A low-volatility environment suggests a stock isn't going to move much anyway.

Ever have those movies that when you catch them on you just can't flip the channel? I would venture to guess I've seen some portion of Blues Brothers on 2,130 separate occasions.

But is that so many? I'm guessing I've posted on pins twice that often. And guess what, here comes another one since it's like an eternally hot topic.

Just for the nickel version, pin refers to when a stock expires right at a strike price.

It's a bit of an overstated occurrence, though it's real as stocks are about 10% more likely to close at a strike price on expiration than they are on a random day. Of course that number is from a study before we had one-point strikes all over the place, so in a sense, everything is in pin play now somewhere.

The non-nefarious reason stocks pin is that options owners on a strike price bracket the stock with ever-tightening orders on both sides so as to offset the options going to intrinsic value (or zero). The greater the open interest relative to typical volume, the more likely a stock will pin. Sort of.

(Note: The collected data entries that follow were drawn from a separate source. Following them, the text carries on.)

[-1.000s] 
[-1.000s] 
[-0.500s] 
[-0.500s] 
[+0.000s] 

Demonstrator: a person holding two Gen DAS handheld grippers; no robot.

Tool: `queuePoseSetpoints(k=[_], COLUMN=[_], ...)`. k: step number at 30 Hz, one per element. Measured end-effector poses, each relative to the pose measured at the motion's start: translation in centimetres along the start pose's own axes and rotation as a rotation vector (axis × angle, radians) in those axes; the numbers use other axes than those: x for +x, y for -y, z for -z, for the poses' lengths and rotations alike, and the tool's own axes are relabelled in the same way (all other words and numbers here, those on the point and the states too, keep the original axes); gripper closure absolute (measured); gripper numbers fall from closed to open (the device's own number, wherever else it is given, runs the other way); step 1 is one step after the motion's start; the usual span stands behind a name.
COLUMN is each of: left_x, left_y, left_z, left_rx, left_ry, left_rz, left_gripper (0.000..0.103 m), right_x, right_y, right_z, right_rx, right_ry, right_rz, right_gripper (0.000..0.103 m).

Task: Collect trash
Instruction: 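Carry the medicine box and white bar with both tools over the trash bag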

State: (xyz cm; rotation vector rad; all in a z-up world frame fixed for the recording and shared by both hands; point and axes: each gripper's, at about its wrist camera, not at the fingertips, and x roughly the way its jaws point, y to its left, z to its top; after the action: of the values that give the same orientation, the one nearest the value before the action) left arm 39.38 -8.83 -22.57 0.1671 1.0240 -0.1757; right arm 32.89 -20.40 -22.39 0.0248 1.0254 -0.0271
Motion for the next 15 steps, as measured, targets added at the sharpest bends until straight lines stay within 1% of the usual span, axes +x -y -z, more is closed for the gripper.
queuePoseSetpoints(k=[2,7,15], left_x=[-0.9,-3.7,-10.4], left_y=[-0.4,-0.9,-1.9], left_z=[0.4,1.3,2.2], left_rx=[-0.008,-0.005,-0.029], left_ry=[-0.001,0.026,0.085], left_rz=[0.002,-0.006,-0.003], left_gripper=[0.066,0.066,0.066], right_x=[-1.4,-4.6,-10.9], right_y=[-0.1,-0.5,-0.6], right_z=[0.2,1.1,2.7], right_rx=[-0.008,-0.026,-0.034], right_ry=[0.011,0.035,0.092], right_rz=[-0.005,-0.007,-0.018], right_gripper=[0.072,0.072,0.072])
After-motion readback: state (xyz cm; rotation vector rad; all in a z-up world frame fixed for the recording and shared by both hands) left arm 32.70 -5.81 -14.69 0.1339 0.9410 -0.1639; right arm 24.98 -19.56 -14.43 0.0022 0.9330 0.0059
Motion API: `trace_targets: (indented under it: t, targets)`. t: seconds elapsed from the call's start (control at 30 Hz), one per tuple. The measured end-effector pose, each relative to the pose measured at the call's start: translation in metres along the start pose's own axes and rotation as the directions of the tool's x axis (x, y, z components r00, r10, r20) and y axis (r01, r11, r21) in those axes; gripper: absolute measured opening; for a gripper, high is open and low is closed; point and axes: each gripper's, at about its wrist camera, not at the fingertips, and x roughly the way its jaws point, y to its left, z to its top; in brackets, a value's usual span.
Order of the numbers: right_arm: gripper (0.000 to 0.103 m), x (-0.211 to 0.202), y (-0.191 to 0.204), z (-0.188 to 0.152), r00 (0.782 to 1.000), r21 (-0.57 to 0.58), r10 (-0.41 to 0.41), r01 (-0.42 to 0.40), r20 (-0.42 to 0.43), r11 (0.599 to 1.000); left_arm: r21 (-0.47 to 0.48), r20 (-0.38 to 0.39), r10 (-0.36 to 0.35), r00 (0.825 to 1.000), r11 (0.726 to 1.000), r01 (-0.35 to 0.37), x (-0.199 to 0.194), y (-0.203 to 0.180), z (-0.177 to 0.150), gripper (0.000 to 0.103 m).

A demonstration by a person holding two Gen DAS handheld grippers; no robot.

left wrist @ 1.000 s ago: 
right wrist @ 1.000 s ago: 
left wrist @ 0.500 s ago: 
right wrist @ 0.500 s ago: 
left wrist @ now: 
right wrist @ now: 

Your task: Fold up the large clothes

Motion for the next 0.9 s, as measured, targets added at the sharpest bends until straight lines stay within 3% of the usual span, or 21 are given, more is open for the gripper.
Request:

In an environment where volatility is lifting, high open interest could repel from strike as the options shorts are now scrambling. Fortunately, few of us are old enough to remember an increasing volatility environment, so table that last thought.

And yes, volatility is arguably the more important driver toward pins. A low-volatility environment suggests a stock isn't going to move much anyway, and having option longs trapped will only make it worse.

Now the caveats.

A real driver of a stock move will easily swamp a pin. High open interest will not mean much in the face of a pre-announcement or FDA approval or whatever.

And whether you believe pins happen by natural market forces or some cabal deciding where everything will close, the best advice is to look at the numbers and the market backdrop and not worry about the why.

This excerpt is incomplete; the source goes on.